» **Collected material**:
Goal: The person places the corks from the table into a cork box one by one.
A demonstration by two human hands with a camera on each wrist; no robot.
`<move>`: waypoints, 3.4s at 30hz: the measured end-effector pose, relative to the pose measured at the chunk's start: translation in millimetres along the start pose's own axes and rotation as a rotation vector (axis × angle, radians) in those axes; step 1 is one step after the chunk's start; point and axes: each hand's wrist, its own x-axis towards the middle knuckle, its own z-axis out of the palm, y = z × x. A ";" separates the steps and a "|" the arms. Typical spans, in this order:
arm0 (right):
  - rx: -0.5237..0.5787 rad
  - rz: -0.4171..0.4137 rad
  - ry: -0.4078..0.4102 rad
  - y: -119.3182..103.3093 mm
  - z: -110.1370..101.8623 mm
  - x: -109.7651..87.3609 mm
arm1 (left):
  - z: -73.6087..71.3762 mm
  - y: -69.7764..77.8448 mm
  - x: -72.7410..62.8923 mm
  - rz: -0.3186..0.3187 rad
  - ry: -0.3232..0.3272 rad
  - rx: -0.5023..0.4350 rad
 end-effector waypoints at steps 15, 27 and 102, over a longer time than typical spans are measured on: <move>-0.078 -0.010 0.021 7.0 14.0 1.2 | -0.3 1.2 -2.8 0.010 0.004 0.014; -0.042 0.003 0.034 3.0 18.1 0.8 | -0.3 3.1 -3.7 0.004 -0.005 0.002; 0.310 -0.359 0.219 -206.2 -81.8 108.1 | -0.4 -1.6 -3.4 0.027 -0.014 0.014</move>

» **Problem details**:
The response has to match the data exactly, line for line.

» **Solution**:
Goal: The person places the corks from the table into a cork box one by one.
A demonstration by two human hands with a camera on each wrist; no robot.
`<move>`: waypoints, 3.4s at 30hz: the measured end-effector pose, relative to the pose measured at the chunk's start: translation in millimetres along the start pose's own axes and rotation as a rotation vector (axis × angle, radians) in those axes; step 1 is one step after the chunk's start; point and axes: each hand's wrist, its own x-axis towards the middle knuckle, its own z-axis out of the palm, y = z × x. A ";" separates the steps and a "|" the arms. Typical spans, in this order:
arm0 (right):
  - rx: -0.5237..0.5787 rad
  - rz: -0.4171..0.4137 rad
  - ry: -0.4078..0.4102 rad
  - y: -119.3182..103.3093 mm
  - z: -110.1370..101.8623 mm
  - x: -109.7651..87.3609 mm
arm1 (left):
  - z: -73.6087..71.3762 mm
  - y: -69.7764..77.8448 mm
  - x: -72.7410..62.8923 mm
  - rz: -0.3186..0.3187 rad
  - ry: -0.3232..0.3272 rad
  - rx: -0.5023..0.4350 rad
 end-effector waypoints at steps 15, 27 and 102, over a longer time than typical spans are measured on: <move>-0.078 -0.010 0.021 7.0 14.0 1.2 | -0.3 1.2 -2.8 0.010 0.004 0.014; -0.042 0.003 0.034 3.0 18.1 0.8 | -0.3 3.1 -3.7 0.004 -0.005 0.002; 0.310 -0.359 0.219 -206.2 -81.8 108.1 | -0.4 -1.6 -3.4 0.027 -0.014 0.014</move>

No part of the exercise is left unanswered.